**Exercise:** Locate each line below that includes "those" and reproduce it.

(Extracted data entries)
__________
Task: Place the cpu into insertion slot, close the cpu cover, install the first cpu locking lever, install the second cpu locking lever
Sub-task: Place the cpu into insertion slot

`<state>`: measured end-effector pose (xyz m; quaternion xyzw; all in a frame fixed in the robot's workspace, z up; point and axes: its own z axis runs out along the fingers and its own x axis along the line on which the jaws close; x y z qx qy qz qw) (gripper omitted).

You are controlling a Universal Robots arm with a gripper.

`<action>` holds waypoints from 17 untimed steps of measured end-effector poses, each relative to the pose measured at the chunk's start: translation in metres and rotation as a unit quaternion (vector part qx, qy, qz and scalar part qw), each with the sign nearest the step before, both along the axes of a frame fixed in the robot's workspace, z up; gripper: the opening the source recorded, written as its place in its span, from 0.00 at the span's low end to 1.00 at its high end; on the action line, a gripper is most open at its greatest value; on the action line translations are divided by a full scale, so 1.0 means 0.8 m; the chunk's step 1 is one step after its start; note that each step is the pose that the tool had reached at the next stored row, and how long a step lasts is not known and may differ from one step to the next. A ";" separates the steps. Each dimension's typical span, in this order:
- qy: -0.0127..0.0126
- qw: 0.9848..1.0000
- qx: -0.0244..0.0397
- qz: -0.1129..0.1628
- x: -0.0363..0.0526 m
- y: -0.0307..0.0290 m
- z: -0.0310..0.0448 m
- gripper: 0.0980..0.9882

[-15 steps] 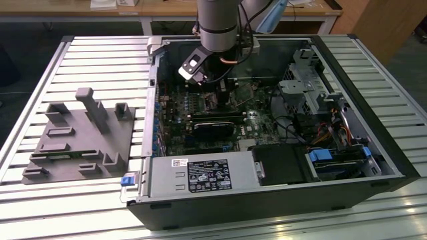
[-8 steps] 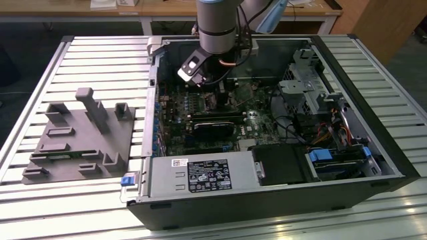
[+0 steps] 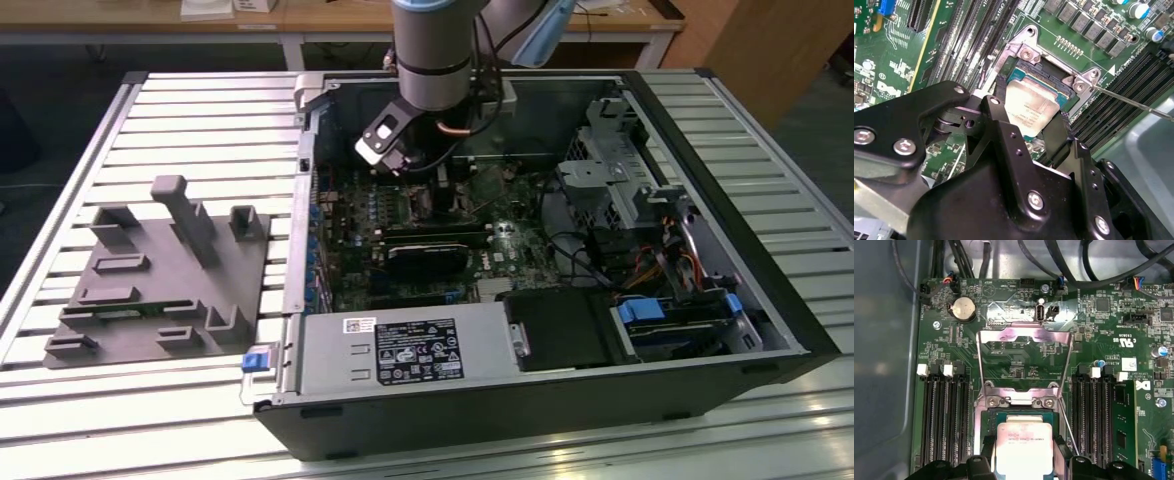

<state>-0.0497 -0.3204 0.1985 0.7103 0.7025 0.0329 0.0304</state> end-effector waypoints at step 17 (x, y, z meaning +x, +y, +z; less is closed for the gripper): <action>0.000 1.000 0.005 0.008 0.000 0.0000 -0.0044 0.50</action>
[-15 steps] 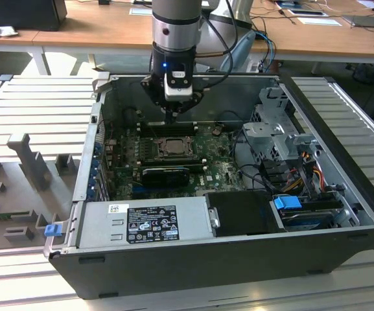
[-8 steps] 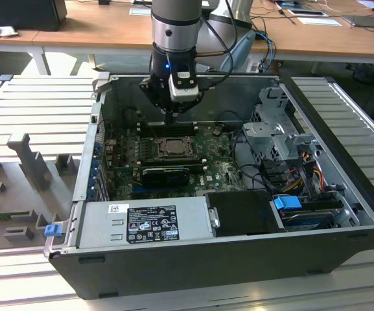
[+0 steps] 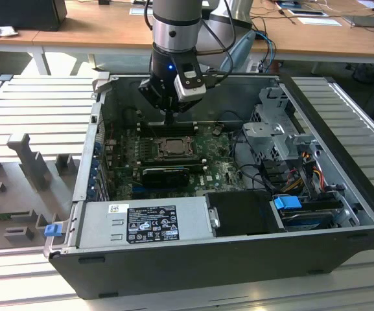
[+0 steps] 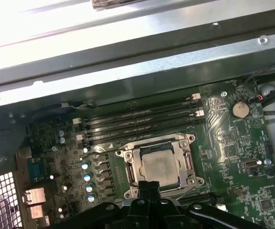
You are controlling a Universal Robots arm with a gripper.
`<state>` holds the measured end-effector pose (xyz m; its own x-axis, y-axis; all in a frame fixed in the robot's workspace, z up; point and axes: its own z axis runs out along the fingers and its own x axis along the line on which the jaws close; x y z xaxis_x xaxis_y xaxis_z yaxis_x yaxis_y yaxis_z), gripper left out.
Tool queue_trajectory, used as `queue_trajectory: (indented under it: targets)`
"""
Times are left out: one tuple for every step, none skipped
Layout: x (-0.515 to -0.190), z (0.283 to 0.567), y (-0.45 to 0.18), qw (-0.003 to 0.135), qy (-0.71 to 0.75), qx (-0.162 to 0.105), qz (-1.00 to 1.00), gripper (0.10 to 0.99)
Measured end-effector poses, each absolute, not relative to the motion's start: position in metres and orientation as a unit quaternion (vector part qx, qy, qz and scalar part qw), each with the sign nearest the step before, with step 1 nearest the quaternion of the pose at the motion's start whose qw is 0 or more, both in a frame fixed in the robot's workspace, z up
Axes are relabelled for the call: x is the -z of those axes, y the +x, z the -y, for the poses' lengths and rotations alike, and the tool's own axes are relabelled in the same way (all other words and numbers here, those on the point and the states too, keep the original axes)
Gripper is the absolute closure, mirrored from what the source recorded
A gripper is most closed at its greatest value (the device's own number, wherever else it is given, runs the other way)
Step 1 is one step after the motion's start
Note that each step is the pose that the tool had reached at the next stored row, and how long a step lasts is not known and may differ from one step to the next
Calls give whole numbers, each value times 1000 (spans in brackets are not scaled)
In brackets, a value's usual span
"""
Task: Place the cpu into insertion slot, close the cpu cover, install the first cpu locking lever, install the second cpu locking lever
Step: 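Install the first cpu locking lever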
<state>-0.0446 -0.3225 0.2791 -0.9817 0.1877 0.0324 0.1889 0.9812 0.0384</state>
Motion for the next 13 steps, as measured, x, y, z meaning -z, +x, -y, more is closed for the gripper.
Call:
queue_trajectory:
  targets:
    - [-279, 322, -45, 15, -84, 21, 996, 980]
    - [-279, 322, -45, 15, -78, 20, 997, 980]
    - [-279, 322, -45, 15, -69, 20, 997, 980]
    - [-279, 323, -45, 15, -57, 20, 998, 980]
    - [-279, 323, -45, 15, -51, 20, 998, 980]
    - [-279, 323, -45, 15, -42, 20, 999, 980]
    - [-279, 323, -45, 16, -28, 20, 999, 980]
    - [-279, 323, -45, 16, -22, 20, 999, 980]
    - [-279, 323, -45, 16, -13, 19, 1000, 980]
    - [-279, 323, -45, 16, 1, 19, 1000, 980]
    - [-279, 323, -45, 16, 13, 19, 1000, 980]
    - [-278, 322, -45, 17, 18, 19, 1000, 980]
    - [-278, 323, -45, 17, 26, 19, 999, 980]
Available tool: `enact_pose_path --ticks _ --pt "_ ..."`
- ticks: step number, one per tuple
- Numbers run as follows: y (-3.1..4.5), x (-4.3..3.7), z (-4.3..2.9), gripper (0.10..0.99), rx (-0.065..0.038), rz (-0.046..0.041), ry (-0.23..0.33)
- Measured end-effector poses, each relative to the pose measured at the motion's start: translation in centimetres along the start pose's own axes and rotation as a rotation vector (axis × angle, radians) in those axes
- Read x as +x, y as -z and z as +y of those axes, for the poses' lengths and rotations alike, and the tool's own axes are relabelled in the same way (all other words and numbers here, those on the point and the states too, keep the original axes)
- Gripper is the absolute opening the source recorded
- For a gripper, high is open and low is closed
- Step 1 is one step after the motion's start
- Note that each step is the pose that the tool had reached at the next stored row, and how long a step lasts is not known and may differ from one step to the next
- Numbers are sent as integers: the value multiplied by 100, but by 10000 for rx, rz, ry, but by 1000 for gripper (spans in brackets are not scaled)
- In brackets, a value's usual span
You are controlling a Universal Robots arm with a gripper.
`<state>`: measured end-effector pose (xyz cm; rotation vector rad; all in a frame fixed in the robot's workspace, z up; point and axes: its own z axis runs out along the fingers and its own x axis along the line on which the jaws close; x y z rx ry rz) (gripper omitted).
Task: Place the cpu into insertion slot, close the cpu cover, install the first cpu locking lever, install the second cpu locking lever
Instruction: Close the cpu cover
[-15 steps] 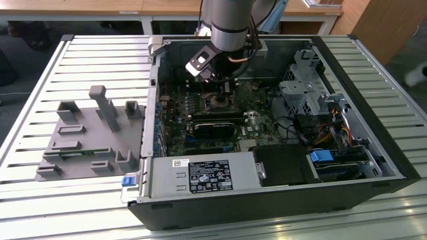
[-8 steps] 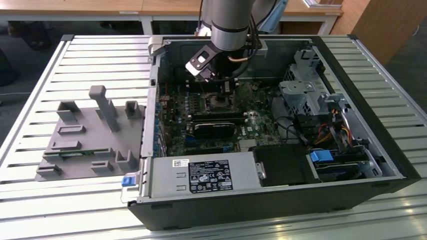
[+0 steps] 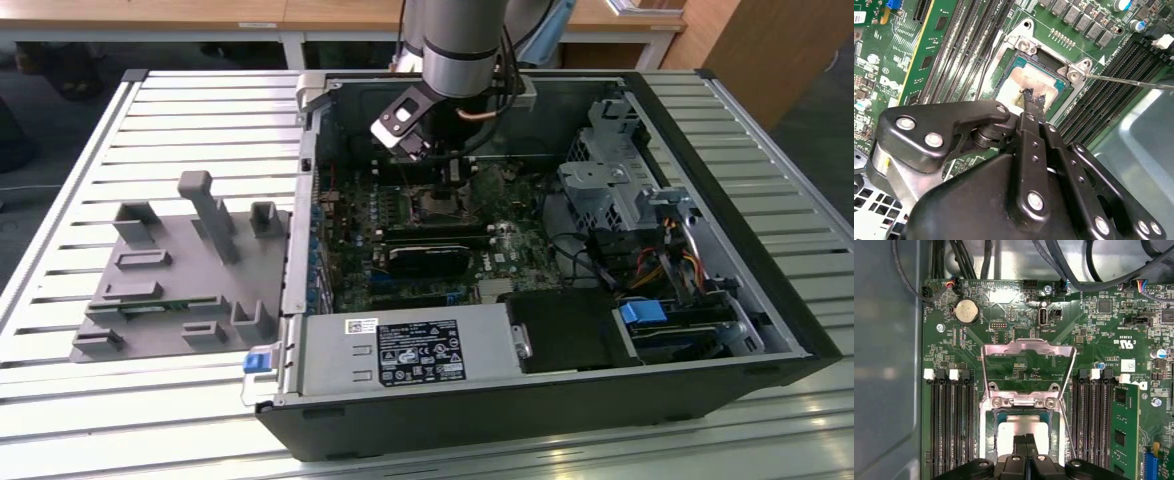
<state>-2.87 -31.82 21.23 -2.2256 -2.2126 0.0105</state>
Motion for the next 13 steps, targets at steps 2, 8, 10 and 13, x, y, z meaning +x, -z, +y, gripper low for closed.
enact_pose_path --ticks 2,8,10,13 --pt "20 0 0 106 2 0 1" --pt "129 0 -1 106 3 1 0" --pt "179 0 -1 106 3 0 0" --pt "265 -1 -2 106 4 -1 0"
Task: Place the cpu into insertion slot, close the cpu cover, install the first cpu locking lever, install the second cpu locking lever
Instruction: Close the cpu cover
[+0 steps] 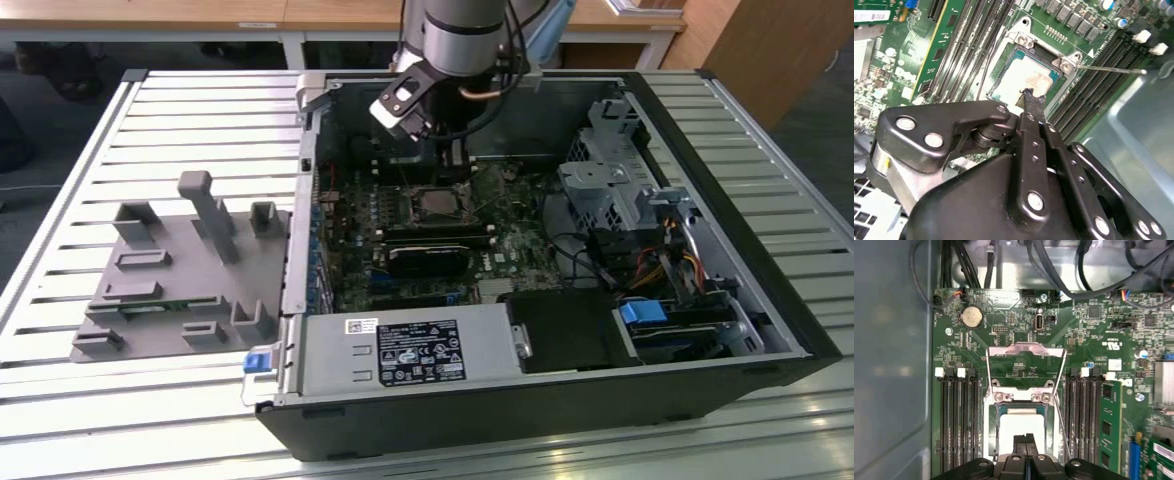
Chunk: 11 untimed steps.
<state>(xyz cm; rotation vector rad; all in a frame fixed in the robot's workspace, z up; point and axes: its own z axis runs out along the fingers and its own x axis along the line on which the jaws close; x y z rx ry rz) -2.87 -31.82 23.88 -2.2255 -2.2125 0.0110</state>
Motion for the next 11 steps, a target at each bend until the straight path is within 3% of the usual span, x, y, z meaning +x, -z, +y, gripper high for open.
enact_pose_path --ticks 7,11 --pt "228 -1 -2 106 0 0 0" --pt "239 -17 -11 106 -42 7 0"
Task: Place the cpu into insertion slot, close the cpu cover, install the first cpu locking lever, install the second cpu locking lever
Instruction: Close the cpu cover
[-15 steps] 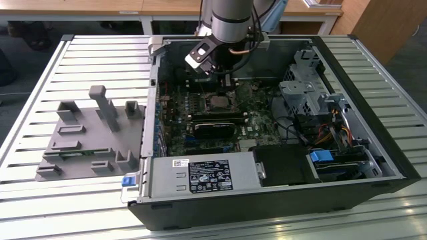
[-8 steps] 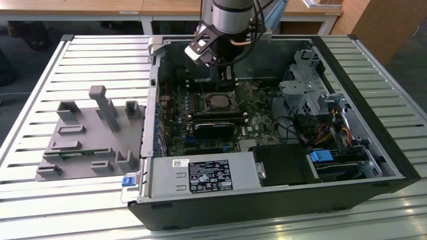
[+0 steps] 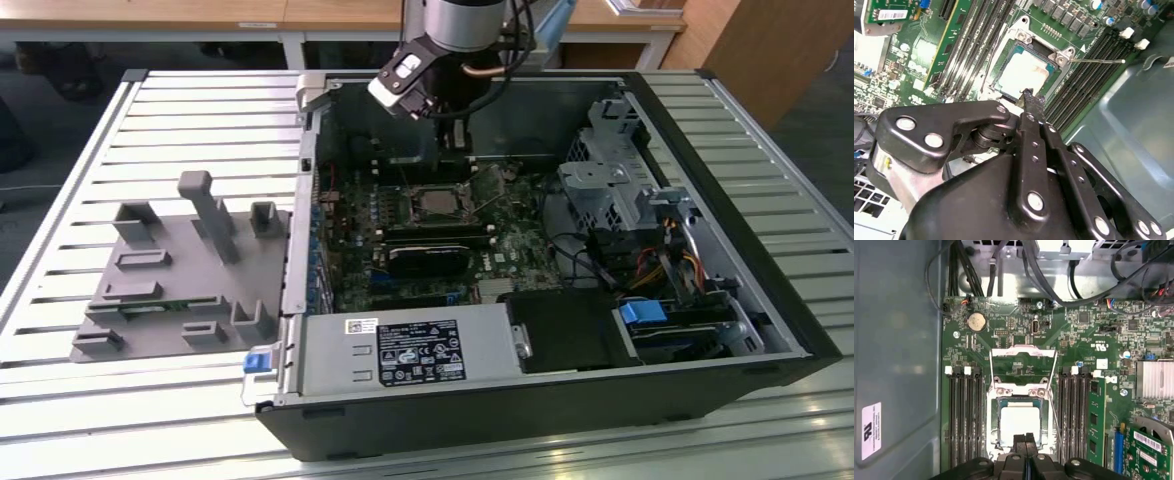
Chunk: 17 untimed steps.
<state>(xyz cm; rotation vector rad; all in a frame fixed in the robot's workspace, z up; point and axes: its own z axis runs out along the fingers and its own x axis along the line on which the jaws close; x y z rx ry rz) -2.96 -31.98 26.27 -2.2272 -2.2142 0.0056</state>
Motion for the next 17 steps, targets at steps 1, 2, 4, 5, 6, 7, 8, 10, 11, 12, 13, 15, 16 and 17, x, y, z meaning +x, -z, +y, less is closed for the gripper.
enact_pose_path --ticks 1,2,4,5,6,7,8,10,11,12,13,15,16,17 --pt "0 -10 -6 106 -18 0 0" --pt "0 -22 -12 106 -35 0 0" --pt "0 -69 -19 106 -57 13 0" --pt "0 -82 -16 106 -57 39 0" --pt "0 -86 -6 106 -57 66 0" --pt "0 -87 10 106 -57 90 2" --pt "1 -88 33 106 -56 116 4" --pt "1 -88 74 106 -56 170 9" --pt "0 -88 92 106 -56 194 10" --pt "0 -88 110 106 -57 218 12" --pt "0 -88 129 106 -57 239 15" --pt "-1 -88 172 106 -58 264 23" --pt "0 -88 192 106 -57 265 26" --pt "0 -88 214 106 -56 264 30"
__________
**Output below:**
Axes are relabelled for the call: x is the -z of those axes, y the +x, z the -y, for the poses' lengths and rotations alike, and the tool's own axes are relabelled in the same way (all other words and numbers here, those on the point and the states too, keep the original axes)
- Measured end-effector poses, each relative to the pose measured at the motion's start: translation in centimetres along the start pose's own axes and rotation as a rotation vector (axis × angle, radians) in those axes
- Read x as +x, y as -z and z as +y of those axes, for the poses' lengths and rotations alike, and the tool's own axes are relabelled in the same way (all other words and numbers here, those on the point and the states too, keep the original axes)

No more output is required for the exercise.